Я вообще как-то так все время болел за булатовское благополучие. Ну почему? Почему вон тот, и тот, и этот, все моложе Булата и не воевал никто – а у них уже всё есть, а у него почти ничего? Хотя он такой же знаменитый, а то и боле? Так и хотелось – «отнять и поделить». Или чтобы сами отступились: мол, он больше заслужил, сначала – ему. Как было бы красиво!
Есть время постсоветское, есть время поствысоцкое. Один такой поствысоцкий певец, сочинитель своих песен, как-то похвалился: ну какой я бард? Я – стадионы держу.

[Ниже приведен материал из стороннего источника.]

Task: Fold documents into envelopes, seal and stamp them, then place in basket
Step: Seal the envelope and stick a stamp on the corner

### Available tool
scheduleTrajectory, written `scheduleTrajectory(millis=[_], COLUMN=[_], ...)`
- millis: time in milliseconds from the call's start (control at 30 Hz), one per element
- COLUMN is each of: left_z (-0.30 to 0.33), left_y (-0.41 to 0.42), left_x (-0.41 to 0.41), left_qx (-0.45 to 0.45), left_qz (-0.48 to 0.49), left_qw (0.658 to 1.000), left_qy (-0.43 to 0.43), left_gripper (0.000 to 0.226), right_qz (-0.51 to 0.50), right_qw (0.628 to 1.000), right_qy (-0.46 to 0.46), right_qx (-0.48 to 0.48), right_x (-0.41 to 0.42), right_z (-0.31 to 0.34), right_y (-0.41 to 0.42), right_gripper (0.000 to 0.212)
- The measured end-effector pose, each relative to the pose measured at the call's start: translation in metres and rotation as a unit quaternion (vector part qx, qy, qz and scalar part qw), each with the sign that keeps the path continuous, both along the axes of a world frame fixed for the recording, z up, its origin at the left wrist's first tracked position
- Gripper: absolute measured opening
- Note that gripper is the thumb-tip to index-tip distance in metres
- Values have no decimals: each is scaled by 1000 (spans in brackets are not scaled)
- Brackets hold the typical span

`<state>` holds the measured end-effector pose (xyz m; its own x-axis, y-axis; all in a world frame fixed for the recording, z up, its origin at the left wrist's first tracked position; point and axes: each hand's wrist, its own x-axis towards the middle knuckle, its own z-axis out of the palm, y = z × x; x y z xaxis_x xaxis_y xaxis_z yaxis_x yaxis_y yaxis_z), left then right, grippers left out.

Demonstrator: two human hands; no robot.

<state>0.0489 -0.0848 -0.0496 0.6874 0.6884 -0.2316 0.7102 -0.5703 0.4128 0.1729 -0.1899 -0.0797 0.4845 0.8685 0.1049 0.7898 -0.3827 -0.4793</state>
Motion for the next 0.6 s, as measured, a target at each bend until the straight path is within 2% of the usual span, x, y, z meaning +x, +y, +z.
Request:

На Булата, думаю, и два стадиона бы пришли, да он-то этого не искал. Его зал – человек двести-триста. Зато и общение, разговор идет совсем не тот, не стадионный. Одно дело – во сто тысяч глоток орать: «Спартак» чемпион!!! (тоже, конечно, свой восторг), – другое: поговорить по душам, о Шиллере, о славе, о любви…
– Понимаешь, старик, разные разговоры, – сказал бы я этому пост-Высоцкому. – Ну и стишки тоже… сравнивать не будем.
Похоже, я присутствовал как при абсолютно бесславном выступлении маэстро, так и при наивысшем пике народной признательности ему.
Было дело под городом Роскильдом (Дания), где проходил ежегодный рок-фестиваль скандинавской молодежи. Среди нескольких огромных шатров-шапито, мест на триста каждый, были и мы, Окуджава и Ким, русские барды.
В десяти шагах от нас неистовствовала полная поляна джинсовых панков под звуки английского ансамбля, весьма похожие на тугие удары пневматического молота в кузнечном цеху, кующем танки.
Внутри нашего шатра по всему периметру шли столики, за которыми публика угощалась пивом, галдя во всю мочь. На сцену не обращал внимания никто. А на ней стоял Окуджава.
Он стоял и с тоской взирал на пустое пространство зрительного зала, ехидно подчеркнутое десятком любителей, примчавшихся из Копенгагена послушать Булата. Дождавшись крохотной паузы в общем громе и галдеже, он вздохнул и завел:
– Виноградную косточку в теплую землю зарою…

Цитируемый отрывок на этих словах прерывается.